In contrast to elephants and cetaceans, the manifold forms of sociality among birds suggest the social brain is not a matter of sheer size. “Avian brains have higher neuron packing densities than mammalian brains,”[*] which prompts a reconsideration of intelligence and the networking of information. Their demonstrated capacity for social learning and innovating highly complex local dialects extends already interesting formulations of the social in relation to swarming phenomena and developed networks in bird species.
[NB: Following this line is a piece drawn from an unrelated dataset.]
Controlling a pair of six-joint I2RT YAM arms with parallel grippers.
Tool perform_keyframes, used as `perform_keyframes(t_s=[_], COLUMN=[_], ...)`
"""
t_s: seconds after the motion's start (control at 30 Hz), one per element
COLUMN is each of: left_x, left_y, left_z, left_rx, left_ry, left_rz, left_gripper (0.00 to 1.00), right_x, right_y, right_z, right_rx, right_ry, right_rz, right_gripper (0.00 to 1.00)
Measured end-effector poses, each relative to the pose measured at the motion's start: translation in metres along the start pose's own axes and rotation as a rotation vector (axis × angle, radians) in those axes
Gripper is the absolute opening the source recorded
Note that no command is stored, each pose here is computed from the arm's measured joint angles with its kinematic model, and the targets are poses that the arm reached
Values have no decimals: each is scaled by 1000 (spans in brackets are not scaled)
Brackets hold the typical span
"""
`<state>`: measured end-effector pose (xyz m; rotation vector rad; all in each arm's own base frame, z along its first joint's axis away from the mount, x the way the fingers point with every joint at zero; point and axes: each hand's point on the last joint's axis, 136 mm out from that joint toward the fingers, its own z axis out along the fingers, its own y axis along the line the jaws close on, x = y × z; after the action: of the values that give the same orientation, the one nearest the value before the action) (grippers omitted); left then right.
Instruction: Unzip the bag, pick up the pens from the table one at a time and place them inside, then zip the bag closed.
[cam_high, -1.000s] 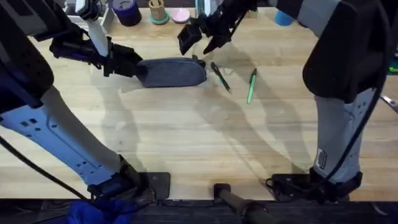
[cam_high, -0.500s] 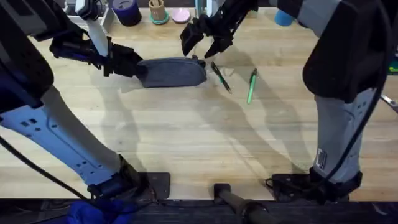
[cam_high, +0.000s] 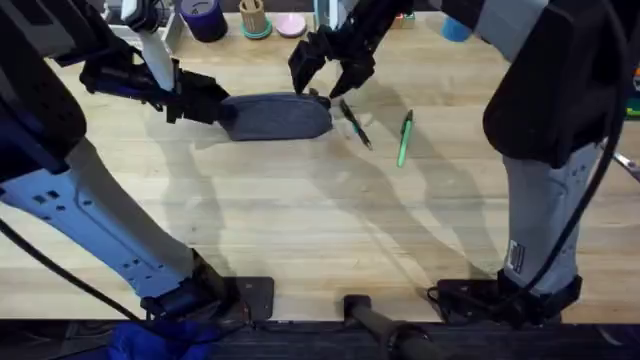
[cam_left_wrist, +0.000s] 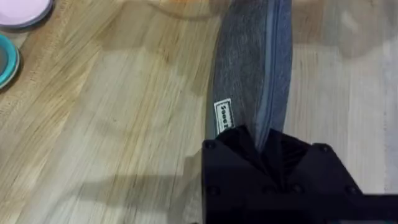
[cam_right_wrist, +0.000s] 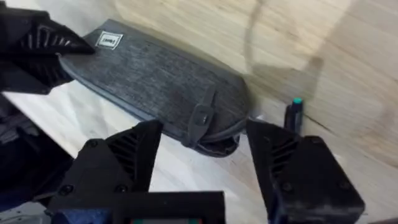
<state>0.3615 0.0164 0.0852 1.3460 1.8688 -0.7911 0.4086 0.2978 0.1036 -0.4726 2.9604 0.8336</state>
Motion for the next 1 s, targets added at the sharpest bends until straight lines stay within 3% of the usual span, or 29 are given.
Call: perform_keyframes(t_s=[0.53,0.67,0.9,1.0], left_x=[0,0,0,0], left_y=[0,0,0,0], left_z=[0,0,0,0], left_rx=[0,0,0,0], left_ry=[0,0,0,0], left_rz=[0,0,0,0], left_gripper=[42,42,42,42], right_x=[-2,-2,-1,-1], right_y=[9,9,10,11], right_z=[3,3,4,4], right_rx=[40,43,43,42], right_ry=[-15,-16,-14,-14], right_rz=[-21,-18,-17,-17], right_gripper=[732,582,462,350])
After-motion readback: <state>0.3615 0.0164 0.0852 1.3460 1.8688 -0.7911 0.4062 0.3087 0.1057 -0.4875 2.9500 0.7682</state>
Though forms of sociality among fish have long been evident—their collective structures range from loose (shoals) to tightly synchronized (schools)—focused attention to interactional dynamics and cooperative is fairly recent. Experimental work on these subjects is examining signaling processing and perception in innovative ways that, as with birds, shift assumptions about how to understand social intelligence. These experiments focus on foraging tactics and strategies, as well as differential stress levels for isolated fish and those in schools.
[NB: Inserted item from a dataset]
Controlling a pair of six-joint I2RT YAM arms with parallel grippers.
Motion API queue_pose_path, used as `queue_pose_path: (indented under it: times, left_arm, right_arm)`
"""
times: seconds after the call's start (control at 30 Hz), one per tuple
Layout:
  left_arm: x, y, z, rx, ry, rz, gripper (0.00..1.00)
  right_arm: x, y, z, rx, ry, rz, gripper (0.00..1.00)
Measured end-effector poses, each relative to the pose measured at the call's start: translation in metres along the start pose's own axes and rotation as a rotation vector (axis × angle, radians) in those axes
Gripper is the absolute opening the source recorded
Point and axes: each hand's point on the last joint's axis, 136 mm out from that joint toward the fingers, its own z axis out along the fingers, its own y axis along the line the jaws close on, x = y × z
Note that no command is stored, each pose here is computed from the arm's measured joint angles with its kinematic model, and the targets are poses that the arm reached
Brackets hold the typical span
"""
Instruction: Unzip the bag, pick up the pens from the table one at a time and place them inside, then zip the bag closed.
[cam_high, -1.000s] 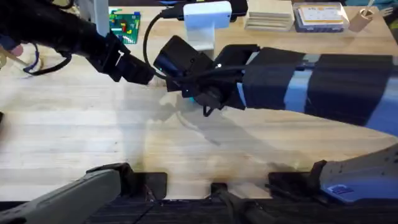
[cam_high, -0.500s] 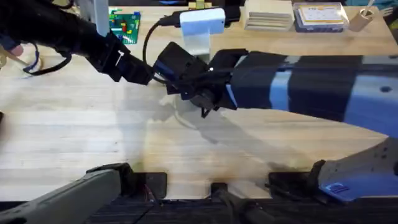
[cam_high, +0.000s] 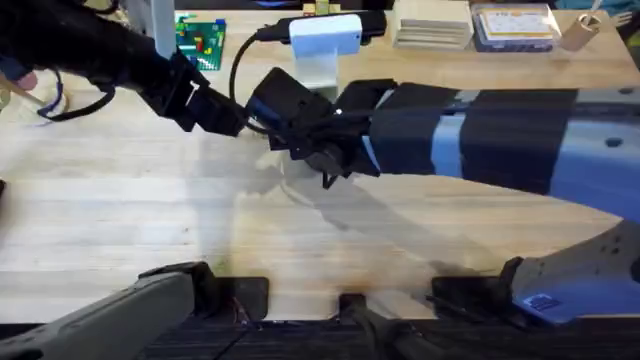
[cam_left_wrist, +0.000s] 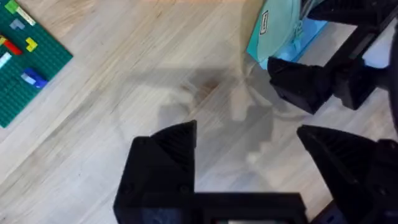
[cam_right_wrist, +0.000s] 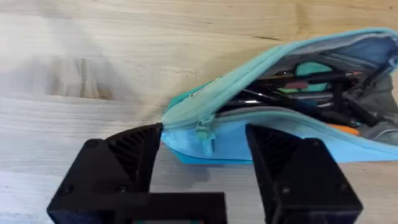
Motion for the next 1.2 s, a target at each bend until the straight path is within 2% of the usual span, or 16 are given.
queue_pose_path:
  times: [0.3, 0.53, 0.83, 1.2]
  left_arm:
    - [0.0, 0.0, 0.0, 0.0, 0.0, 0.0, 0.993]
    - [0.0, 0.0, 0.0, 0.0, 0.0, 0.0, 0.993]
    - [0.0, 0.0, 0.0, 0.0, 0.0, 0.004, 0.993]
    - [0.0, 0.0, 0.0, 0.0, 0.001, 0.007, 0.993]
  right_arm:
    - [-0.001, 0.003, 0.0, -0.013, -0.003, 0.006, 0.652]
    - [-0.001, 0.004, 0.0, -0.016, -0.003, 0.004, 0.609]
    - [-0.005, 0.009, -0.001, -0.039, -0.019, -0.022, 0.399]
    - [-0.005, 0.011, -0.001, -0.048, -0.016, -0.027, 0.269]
Social Insects (Hymenoptera)
Species within this order (particularly ants and bees) have been a focus of attention since the very earliest efforts to theorize the social. The complexity represented by colonies and the intense levels of cooperation they require clearly evidence sociality on a scale that parallels divisions of labor in humans—often implying troublesome questions about the naturalization of race and/or caste. But the fact that these forms of eusociality have multiple evolutionary origins within these species open up just a many suggestive questions about the basis for sociality.
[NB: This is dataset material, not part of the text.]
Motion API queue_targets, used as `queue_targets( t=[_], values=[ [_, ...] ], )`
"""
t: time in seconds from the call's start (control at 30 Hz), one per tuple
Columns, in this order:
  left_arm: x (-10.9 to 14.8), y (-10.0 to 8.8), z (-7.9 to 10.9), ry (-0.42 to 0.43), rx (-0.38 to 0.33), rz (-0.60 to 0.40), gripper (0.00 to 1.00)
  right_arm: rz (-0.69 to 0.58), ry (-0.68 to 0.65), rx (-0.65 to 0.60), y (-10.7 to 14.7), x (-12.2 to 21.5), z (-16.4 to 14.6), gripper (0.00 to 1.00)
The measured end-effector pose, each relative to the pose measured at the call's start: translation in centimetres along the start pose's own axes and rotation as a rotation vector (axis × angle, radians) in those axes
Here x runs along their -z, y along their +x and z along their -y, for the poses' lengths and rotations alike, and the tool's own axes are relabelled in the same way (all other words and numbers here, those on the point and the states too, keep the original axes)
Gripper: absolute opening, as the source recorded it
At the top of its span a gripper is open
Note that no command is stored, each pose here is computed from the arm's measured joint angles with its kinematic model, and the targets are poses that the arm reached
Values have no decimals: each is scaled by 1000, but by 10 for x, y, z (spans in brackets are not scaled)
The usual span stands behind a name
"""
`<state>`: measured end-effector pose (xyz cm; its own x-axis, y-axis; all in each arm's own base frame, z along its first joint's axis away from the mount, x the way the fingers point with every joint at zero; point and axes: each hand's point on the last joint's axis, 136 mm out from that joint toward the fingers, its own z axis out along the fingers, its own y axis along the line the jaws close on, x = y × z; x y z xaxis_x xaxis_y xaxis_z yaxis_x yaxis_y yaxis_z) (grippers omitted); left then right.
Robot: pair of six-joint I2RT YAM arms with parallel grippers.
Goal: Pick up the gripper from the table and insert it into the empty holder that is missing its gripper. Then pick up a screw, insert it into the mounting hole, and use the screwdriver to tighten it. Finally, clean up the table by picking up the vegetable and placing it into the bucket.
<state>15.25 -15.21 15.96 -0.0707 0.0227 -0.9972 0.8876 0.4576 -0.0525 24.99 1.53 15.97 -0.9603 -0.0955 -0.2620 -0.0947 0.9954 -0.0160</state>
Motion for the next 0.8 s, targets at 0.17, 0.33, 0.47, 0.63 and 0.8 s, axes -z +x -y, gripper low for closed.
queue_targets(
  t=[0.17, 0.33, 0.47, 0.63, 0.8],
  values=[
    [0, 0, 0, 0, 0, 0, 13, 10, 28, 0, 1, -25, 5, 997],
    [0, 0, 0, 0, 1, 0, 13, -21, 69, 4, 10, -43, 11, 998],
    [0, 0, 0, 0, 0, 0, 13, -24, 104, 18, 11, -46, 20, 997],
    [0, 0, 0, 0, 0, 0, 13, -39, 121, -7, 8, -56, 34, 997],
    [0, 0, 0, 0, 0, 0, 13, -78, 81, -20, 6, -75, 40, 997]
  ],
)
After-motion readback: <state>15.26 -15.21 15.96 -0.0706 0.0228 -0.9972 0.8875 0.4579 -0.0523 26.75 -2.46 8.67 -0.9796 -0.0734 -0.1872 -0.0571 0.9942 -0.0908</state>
Sociality at this level is quite sophisticated and intriguing, ranging from intraspecies dynamics of swarming to multispecies formations (biofilms) and interactions that also result in morphologically distinctive developments of division of labor. Bacterial colonies are often supported through the transport of fungi or other microorganisms as food and fuel to the interior spaces of these complex structures. But because bacteria occupy the guts and niches of all the above taxa, their roles in defining and revising understandings of the social are quite profound.
Taking all of these in concert raises the question of how “the social” is developed as a mobile form of attention across a range of taxa? In considering how to access and apply research on each of these life forms, I will also be evaluating how researchers stage the social—in labs or in field observations—in order to think about it comparatively. What types of assumptions are active and how are they encoded into the structure and results of experiments? But this questioning will unfold in concert with my larger aim: to defamiliarize the social and disrupt the beliefs or conceits linking it principally to humans.
1. See the range of discussions that reengage philosopher Johann Wolfgang von Goethe’s Metamorphosis of Plants (1790), such as Marcel Carnier Dornelas and Odair Dornelas, “From Leaf to Flower: Revisiting Goethe’s Concepts on the ‘Metamorphosis’ of Plants,” Brazilian Journal of Plant Physiology 17, no. 4 (2005): 335–343, and Gordon Miller’s critical introduction to his translation of Metamorphosis (2009).